Give back exactly the stretch of data below from the line holding "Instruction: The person" through the line holding "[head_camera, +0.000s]", both ends included, and leave the remaining lines out.

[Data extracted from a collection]

* * * * * * *

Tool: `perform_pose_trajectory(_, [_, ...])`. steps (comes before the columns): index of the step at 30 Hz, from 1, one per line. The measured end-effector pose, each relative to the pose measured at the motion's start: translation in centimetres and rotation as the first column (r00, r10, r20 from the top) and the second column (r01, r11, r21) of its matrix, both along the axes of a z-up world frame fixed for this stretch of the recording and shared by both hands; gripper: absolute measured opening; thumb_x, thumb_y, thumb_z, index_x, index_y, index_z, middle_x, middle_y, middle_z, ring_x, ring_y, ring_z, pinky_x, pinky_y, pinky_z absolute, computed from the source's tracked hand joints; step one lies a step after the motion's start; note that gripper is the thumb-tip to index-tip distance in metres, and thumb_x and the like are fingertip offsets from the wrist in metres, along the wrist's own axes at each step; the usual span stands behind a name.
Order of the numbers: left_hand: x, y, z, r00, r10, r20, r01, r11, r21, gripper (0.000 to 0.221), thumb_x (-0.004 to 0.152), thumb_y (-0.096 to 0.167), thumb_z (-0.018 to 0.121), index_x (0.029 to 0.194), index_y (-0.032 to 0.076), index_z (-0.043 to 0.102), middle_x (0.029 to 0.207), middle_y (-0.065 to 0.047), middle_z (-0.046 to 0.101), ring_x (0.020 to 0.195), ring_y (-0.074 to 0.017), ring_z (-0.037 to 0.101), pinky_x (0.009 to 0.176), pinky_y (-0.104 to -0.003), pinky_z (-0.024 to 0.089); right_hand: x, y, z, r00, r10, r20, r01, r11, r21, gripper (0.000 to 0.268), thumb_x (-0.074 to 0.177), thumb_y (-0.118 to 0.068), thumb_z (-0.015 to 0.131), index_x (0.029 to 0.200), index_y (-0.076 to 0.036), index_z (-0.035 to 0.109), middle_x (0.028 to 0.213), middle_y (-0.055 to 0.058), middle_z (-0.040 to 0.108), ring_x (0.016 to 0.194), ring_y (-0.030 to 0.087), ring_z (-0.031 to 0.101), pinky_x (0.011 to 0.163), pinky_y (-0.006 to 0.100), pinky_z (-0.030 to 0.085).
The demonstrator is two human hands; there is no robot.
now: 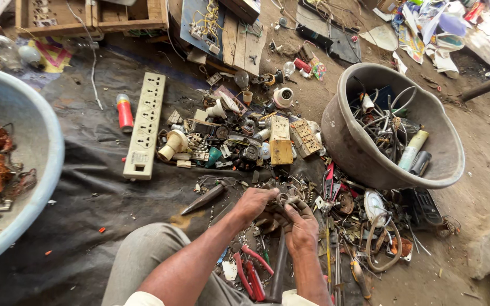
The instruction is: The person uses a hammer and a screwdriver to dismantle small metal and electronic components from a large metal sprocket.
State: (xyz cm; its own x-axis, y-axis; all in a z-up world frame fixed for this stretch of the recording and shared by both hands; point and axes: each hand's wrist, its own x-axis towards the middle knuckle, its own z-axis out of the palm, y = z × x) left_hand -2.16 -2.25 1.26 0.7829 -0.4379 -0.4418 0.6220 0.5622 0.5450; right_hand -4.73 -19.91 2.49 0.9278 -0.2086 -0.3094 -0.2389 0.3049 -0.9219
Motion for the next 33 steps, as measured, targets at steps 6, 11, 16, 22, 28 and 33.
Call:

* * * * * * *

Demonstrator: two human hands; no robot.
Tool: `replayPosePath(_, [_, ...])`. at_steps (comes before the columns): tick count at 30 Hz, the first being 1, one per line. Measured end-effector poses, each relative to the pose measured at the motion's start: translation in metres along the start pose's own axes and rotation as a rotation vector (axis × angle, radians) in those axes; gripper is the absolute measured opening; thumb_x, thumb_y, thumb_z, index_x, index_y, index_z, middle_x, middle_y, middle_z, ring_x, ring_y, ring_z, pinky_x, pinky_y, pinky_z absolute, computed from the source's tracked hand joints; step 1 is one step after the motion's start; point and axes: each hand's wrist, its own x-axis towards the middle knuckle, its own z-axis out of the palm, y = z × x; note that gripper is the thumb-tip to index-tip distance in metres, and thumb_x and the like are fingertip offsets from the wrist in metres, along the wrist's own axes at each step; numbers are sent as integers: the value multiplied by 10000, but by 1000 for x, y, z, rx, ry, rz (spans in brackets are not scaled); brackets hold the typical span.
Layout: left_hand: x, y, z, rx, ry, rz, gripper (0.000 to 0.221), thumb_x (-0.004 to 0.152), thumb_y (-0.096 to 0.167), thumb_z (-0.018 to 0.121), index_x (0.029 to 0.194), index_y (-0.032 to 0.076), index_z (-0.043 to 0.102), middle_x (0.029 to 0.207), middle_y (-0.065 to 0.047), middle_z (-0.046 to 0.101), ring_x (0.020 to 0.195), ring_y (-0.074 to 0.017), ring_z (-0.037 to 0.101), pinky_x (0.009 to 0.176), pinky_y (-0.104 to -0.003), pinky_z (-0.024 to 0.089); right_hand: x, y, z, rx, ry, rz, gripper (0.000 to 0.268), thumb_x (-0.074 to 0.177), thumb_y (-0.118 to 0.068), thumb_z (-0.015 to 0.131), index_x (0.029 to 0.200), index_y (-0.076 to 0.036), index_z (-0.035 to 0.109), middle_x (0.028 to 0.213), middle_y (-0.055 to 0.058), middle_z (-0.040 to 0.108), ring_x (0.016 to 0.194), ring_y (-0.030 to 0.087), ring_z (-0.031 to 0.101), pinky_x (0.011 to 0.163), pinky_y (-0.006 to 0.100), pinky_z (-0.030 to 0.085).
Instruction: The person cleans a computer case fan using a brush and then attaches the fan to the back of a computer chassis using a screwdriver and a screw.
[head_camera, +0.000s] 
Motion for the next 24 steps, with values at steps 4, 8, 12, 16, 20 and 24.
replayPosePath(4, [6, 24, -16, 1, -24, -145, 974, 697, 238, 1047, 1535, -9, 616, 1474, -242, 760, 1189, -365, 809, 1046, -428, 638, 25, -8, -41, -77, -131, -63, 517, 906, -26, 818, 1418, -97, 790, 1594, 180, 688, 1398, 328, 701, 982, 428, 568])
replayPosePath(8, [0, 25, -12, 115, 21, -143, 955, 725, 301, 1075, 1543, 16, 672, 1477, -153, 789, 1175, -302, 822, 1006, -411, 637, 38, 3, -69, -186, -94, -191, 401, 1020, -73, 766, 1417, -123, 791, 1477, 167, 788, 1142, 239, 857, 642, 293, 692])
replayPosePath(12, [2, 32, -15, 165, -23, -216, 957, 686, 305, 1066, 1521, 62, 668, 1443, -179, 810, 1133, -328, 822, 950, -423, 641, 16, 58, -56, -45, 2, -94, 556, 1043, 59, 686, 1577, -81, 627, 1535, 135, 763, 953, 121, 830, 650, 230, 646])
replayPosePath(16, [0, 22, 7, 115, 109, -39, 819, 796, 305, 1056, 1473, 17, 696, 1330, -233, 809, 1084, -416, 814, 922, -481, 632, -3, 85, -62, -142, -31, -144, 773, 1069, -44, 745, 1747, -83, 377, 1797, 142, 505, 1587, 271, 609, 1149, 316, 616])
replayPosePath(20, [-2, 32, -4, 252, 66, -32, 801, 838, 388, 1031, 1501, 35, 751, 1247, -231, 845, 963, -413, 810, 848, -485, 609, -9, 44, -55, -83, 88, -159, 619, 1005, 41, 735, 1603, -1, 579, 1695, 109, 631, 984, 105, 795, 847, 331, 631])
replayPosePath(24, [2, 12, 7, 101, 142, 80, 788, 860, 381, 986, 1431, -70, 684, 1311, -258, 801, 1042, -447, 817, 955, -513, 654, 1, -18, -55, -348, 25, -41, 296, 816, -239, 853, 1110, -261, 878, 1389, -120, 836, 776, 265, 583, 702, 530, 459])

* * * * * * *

Final answer =>
Instruction: The person cleans a computer case fan using a brush and then attaches the fan to the back of a computer chassis using a screwdriver and a screw.
[head_camera, +0.000s] 

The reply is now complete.